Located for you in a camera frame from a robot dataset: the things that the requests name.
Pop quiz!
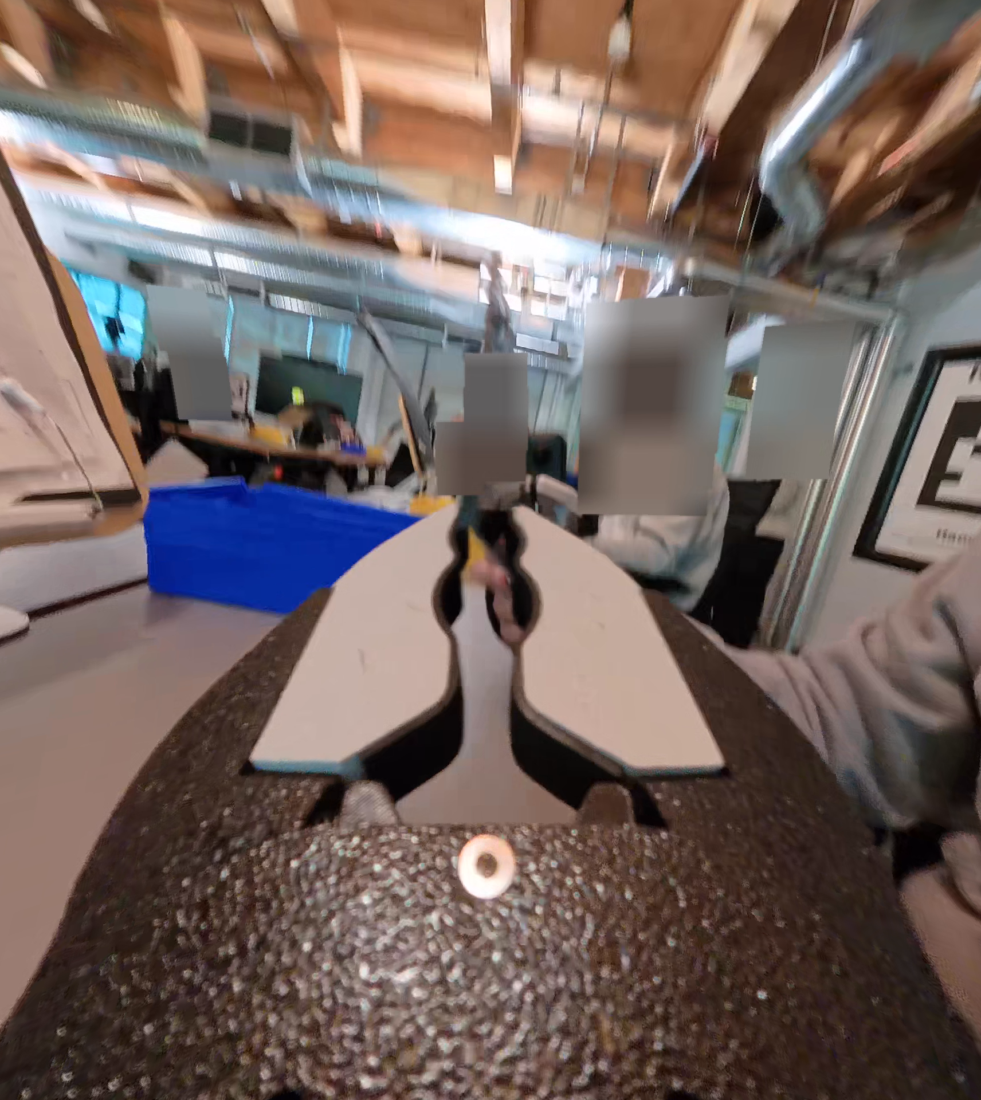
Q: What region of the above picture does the black monitor screen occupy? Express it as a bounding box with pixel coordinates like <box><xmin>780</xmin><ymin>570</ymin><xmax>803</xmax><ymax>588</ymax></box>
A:
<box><xmin>257</xmin><ymin>354</ymin><xmax>364</xmax><ymax>422</ymax></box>

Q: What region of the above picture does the silver elbow duct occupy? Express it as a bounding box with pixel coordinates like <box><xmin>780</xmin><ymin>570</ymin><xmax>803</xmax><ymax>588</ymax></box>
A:
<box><xmin>757</xmin><ymin>34</ymin><xmax>878</xmax><ymax>250</ymax></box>

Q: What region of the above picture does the person's right hand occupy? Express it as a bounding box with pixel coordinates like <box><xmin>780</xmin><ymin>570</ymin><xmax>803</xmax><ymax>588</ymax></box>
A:
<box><xmin>477</xmin><ymin>554</ymin><xmax>519</xmax><ymax>644</ymax></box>

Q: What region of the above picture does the person's right forearm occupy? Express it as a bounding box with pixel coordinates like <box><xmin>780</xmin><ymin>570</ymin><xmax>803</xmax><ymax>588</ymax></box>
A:
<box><xmin>740</xmin><ymin>490</ymin><xmax>981</xmax><ymax>1100</ymax></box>

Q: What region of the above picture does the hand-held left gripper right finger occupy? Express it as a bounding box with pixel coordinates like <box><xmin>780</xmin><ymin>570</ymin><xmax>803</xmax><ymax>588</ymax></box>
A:
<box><xmin>508</xmin><ymin>505</ymin><xmax>728</xmax><ymax>804</ymax></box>

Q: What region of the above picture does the grey desk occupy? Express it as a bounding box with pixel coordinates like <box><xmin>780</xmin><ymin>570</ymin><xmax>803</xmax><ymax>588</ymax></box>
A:
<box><xmin>0</xmin><ymin>577</ymin><xmax>582</xmax><ymax>1079</ymax></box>

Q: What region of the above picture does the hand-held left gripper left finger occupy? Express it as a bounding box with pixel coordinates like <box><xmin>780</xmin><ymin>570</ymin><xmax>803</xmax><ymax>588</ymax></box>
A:
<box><xmin>248</xmin><ymin>502</ymin><xmax>466</xmax><ymax>800</ymax></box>

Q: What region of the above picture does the blue storage bin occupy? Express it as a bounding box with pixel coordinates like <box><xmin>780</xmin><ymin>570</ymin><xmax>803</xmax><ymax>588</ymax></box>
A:
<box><xmin>145</xmin><ymin>478</ymin><xmax>425</xmax><ymax>616</ymax></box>

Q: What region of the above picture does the chrome metal pole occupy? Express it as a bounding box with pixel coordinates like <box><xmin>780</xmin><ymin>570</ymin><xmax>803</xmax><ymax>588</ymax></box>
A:
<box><xmin>766</xmin><ymin>318</ymin><xmax>897</xmax><ymax>654</ymax></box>

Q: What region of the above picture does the framed marker poster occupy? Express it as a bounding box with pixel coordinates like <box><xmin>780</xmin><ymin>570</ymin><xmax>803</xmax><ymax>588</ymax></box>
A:
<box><xmin>853</xmin><ymin>339</ymin><xmax>981</xmax><ymax>572</ymax></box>

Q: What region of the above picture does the long silver ventilation duct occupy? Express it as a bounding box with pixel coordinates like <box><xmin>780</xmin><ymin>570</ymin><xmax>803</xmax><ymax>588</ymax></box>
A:
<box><xmin>0</xmin><ymin>81</ymin><xmax>320</xmax><ymax>173</ymax></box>

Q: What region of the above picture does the instruction sheet on stand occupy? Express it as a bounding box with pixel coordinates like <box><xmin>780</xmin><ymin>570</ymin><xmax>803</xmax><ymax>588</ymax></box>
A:
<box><xmin>0</xmin><ymin>34</ymin><xmax>150</xmax><ymax>663</ymax></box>

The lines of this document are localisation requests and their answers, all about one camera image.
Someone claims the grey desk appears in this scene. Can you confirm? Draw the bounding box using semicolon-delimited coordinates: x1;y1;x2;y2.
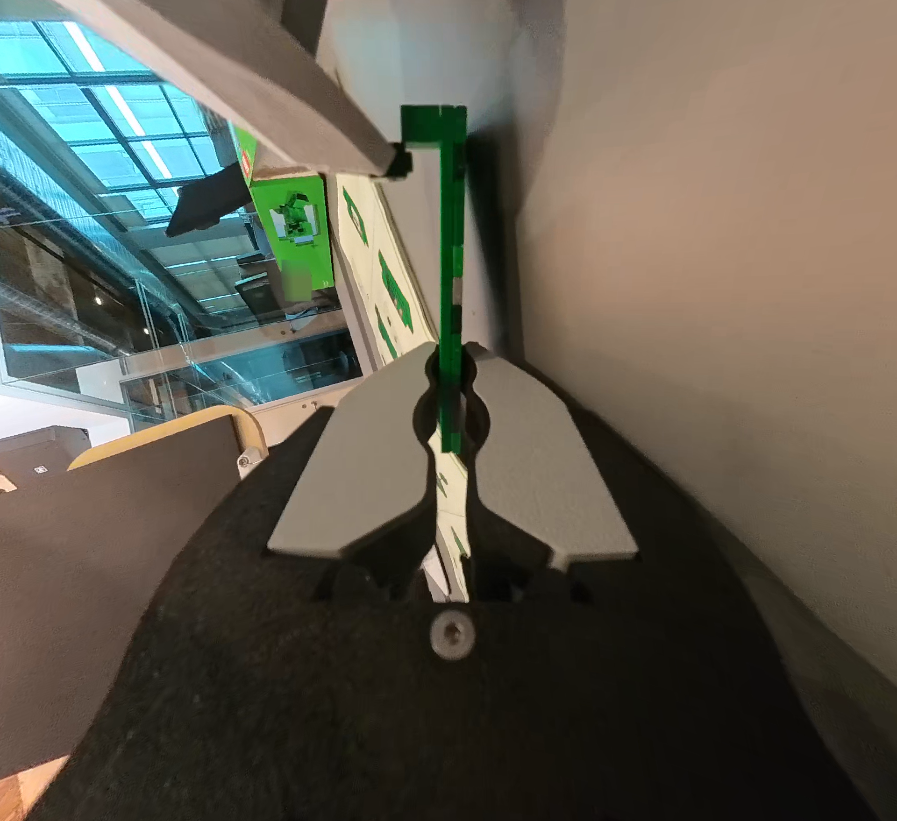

#####

Assignment — Looking at the records above, please work out how many lines contain "person" and state only that number.

Answer area — 2